--- Supplied information Enclosed Below ---
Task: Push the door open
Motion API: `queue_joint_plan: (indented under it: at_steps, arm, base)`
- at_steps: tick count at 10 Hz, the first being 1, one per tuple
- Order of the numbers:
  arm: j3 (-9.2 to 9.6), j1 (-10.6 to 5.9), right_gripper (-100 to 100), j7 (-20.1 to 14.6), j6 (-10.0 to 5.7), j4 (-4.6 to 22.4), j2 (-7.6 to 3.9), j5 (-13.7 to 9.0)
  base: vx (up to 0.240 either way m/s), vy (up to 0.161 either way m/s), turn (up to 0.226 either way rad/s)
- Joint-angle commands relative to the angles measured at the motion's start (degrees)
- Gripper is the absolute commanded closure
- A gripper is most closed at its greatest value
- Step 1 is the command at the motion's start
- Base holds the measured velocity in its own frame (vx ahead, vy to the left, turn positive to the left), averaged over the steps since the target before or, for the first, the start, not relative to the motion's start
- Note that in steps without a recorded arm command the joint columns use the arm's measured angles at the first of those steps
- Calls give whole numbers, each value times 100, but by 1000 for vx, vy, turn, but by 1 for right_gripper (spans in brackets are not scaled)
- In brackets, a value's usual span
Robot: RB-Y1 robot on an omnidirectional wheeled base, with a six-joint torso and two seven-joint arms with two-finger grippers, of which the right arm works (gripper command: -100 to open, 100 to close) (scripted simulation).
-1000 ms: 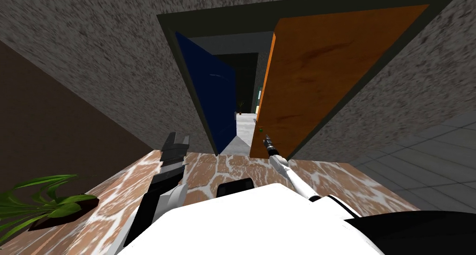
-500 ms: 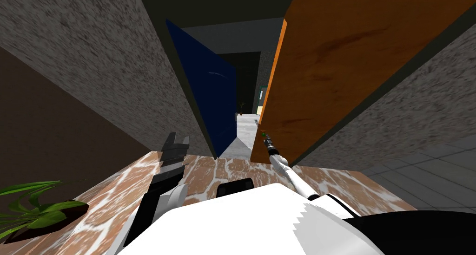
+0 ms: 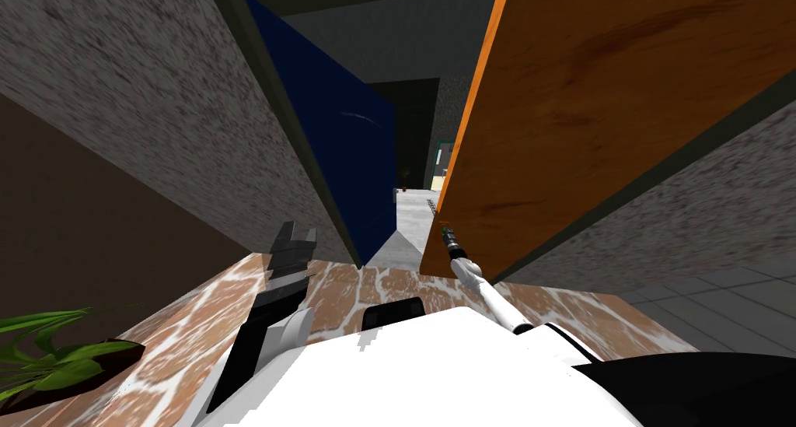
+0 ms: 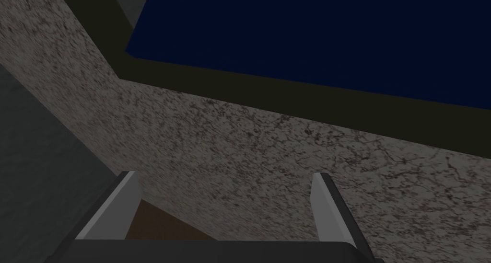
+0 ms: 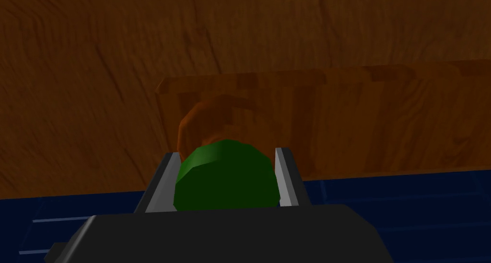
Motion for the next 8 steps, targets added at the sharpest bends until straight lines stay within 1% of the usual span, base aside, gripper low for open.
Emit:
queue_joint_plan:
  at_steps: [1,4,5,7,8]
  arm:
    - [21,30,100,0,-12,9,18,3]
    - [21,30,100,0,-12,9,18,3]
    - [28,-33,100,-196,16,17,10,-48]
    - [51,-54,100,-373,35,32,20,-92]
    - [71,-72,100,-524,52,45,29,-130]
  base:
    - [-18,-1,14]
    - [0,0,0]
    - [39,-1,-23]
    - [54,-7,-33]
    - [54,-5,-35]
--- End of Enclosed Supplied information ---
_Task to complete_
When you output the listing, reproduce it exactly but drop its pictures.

_Output of the task_
Task: Push the door open
Motion API: `queue_joint_plan: (indented under it: at_steps, arm, base)`
- at_steps: tick count at 10 Hz, the first being 1, one per tuple
- Order of the numbers:
  arm: j3 (-9.2 to 9.6), j1 (-10.6 to 5.9), right_gripper (-100 to 100), j7 (-20.1 to 14.6), j6 (-10.0 to 5.7), j4 (-4.6 to 22.4), j2 (-7.6 to 3.9), j5 (-13.7 to 9.0)
  base: vx (up to 0.240 either way m/s), vy (up to 0.161 either way m/s), turn (up to 0.226 either way rad/s)
- Joint-angle commands relative to the angles measured at the motion's start (degrees)
- Gripper is the absolute commanded closure
- A gripper is most closed at its greatest value
- Step 1 is the command at the motion's start
- Base holds the measured velocity in its own frame (vx ahead, vy to the left, turn positive to the left), averaged over the steps since the target before or, for the first, the start, not relative to the motion's start
- Note that in steps without a recorded arm command the joint columns use the arm's measured angles at the first of those steps
- Calls give whole numbers, each value times 100, but by 1000 for vx, vy, turn, but by 1 for right_gripper (spans in brackets are not scaled)
- In brackets, a value's usual span
Robot: RB-Y1 robot on an omnidirectional wheeled base, with a six-joint torso and two seven-joint arms with two-finger grippers, of which the right arm works (gripper command: -100 to open, 100 to close) (scripted simulation).
-1000 ms: 
-500 ms: 
+0 ms: 
+0 ms: 
+0 ms: 
Motion for the next 8 steps, targets added at the sharpest bends until straight lines stay within 1% of the usual span, base aside, gripper low for open.
Emit:
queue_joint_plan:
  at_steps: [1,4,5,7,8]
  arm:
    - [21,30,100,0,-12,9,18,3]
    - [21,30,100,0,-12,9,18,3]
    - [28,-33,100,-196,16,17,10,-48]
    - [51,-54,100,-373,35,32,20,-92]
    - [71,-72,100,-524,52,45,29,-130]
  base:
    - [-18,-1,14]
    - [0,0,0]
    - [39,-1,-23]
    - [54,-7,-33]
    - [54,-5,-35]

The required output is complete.